Still, the Dynamo aren't exactly Kids Gone Wild. The club's managed to maintain its charitable side while changing the names on many of the lockers. Dynamo president Chris Canetti and other team executives talk to new players about the club's commitment to getting out in the community and making a difference, but Canetti acknowledges that it's more than that.
"I know we've been lucky," Canetti says. "We've had players who want to get involved in where they live. Houston's embraced them and they've turned around and tried to give something back. I know that not all professional athletes are like this. We're fortunate to have the players we've had."
Almost every professional sports league in the United States these days tries to promote its charitable side (just try and watch an NBA playoff game without seeing one, or 10, of those NBA Cares commercials). But there's a big difference between dragging a player to a required token appearance and getting a group of players that want to be the face — and guts — of a campaign.
It helps that most MLS players take home paychecks that are anything but supersized — especially in oil-king Houston. Consider that Geoff Cameron, probably the most prominent player in the bachelor auction, earned a $34,650 salary for the first few years of his pro career.
The worldwide game of soccer produces plenty of divas, but there aren't many of them in MLS. Especially now that the David Beckham experiment has come and gone.
Ching doesn't think that an egomaniac would last long in the Dynamo locker room anyway.
"We've always had a pretty good group," he says. "We've had good leadership and guys who've wanted to get out in the community."
Now Ching finds himself one of those leaders, the guy that the kids look up to for guidance. Or at least kid about being a relic.
Coach Ching
Ching wants to make it clear he's not close to being ready to give up his cleats. Despite the injuries he's fought this season. Despite the left-off-the-team disappointment of last year's World Cup. Damned, if he's not going to get to play in that new Dynamo's stadium next year — which is in some ways, another house Ching and his old sent-packing teammates built.

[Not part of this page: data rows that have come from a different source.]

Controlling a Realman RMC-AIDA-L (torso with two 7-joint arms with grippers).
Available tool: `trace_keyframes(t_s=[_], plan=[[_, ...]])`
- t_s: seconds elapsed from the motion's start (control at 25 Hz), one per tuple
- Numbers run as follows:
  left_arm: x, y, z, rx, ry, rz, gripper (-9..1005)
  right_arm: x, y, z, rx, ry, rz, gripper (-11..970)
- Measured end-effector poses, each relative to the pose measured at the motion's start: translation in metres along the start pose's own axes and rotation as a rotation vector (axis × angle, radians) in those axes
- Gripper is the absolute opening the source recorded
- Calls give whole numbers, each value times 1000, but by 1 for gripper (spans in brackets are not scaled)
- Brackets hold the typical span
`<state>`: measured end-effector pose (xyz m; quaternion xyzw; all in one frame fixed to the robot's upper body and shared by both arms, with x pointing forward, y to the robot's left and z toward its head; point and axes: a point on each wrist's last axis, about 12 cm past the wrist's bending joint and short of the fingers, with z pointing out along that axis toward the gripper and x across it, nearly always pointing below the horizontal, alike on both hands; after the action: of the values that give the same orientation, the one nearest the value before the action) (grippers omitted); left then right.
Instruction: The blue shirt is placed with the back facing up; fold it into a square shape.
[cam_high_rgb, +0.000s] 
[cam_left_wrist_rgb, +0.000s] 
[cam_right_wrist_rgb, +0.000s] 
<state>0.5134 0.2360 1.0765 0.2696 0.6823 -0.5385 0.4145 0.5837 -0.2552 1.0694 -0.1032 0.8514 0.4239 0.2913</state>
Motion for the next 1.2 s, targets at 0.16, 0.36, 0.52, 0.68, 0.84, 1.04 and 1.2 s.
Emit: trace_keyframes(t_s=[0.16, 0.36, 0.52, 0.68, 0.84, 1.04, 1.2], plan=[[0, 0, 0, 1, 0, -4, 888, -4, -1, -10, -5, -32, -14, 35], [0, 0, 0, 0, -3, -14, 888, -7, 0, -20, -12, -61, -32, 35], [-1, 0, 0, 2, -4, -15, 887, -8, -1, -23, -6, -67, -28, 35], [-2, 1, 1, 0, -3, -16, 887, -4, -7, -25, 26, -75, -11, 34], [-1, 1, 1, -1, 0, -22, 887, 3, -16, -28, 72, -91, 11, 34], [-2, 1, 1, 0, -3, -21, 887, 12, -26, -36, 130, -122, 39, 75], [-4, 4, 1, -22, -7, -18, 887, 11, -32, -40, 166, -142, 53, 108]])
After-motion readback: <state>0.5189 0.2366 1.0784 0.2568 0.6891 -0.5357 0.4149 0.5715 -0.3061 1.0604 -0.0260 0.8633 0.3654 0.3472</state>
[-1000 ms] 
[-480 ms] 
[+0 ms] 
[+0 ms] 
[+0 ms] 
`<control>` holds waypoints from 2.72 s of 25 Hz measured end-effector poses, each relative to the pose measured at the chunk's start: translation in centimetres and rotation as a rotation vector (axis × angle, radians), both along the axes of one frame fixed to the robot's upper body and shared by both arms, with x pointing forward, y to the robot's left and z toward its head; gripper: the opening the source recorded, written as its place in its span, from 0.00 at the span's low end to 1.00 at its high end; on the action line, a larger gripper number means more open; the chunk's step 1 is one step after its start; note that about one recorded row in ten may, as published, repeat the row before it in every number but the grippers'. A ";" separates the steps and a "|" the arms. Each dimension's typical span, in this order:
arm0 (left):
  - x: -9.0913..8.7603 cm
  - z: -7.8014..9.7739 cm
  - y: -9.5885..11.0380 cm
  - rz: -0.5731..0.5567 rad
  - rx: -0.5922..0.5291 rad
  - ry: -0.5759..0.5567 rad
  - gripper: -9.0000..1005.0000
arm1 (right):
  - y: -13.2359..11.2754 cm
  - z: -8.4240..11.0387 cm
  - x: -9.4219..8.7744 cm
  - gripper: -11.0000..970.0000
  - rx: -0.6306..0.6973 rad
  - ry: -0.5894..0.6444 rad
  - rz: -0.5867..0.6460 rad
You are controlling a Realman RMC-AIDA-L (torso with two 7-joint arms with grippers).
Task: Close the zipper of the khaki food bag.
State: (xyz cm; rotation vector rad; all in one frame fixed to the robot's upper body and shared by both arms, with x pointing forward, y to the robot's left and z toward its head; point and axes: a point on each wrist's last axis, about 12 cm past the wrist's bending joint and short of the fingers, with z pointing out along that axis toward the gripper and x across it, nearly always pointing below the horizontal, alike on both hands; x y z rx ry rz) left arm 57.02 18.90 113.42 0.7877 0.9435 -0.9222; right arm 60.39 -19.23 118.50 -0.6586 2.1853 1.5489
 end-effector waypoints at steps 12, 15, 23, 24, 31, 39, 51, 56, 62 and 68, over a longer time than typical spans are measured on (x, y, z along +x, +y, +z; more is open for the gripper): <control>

"I feel like I've got a lot of good soccer left," he says.
But he'll play coach early for Cruz's cause.
He'll give the kids of the highest bidder of the clinic a good soccer schooling. Even as he indicates that slowing down a little might not be the worst thing in the world.
"The game needs to be fun when you're a kid," Ching says. "I'm not sure that I'd have ended up being a professional player if I hadn't done a bunch of other stuff growing up."
One man will not change Texas' hyperdrive youth sports culture. Just like one soccer team will not come close to curing a city's ills. But every voice, every volunteer, helps.